UNITED STATES

SECURITIES AND EXCHANGE COMMISSION

Washington, D.C. 20549

 

 

FORM 8-K

 

 

CURRENT REPORT

Pursuant to Section 13 or 15(d)

of the Securities Exchange Act of 1934

Date of Report (Date of earliest event reported): November 4, 2019

 

 

LOGICBIO THERAPEUTICS, INC.

(Exact name of registrant as specified in its charter)

 

 

 

Delaware   001-38707   47-1514975

(State or other jurisdiction

of incorporation)

  (Commission
File Number)
  (IRS Employer
Identification No.)

 

99 Erie St.

Cambridge, MA

  02139
(Address of principal executive offices)   (Zip Code)

(Registrant’s telephone number, including area code): (617) 245-0399

Not Applicable

(Former name or former address, if changed since last report)

 

 

Check the appropriate box below if the Form 8-K filing is intended to simultaneously satisfy the filing obligation of the registrant under any of the following provisions:

 

Written communications pursuant to Rule 425 under the Securities Act (17 CFR 230.425)

 

Soliciting material pursuant to Rule 14a-12 under the Exchange Act (17 CFR 240.14a-12)

 

Pre-commencement communications pursuant to Rule 14d-2(b) under the Exchange Act (17 CFR 240.14d-2(b))

 

Pre-commencement communications pursuant to Rule 13e-4(c) under the Exchange Act (17 CFR 240.13e-4(c))
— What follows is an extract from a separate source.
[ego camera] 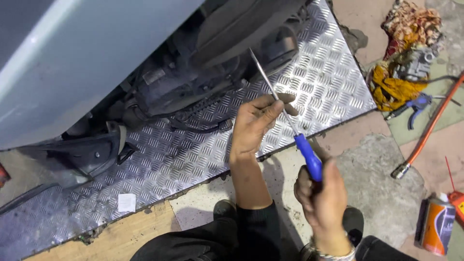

Securities registered pursuant to Section 12(b) of the Act:

 

Title of each class

 

Trading

Symbol(s)

 

Name of each exchange

on which registered

Common Stock, par value $0.0001 per share   LOGC   Nasdaq Global Market

Indicate by check mark whether the registrant is an emerging growth company as defined in Rule 405 of the Securities Act of 1933 (§230.405 of this chapter) or Rule 12b-2 of the Securities Exchange Act of 1934 (§240.12b-2 of this chapter).

Emerging growth company  ☒

If an emerging growth company, indicate by check mark if the registrant has elected not to use the extended transition period for complying with any new or revised financial accounting standards provided pursuant to Section 13(a) of the Exchange Act.  ☒

 

 

 


Item 1.01 Entry into a Material Definitive Agreement.

On November 4, 2019, LogicBio Therapeutics, Inc. (the “Company”) entered into a lease agreement (the “Lease”) with HCP/King Hayden Campus LLC (the “Landlord”) for its new headquarters with office, laboratory and vivarium space located at 65 Hayden Avenue, Lexington, Massachusetts (the “Property”). Under the terms of the Lease, the Company will lease 23,901 square feet of space and pay an initial annual base rent of $1,493,812.50, which is subject to scheduled annual increases of 3%, plus certain operating expenses and taxes. Lease payments are anticipated to begin three months after the Lease Commencement Date (as defined below) and lease payments will continue in monthly installments through the Lease Termination Date (as defined below).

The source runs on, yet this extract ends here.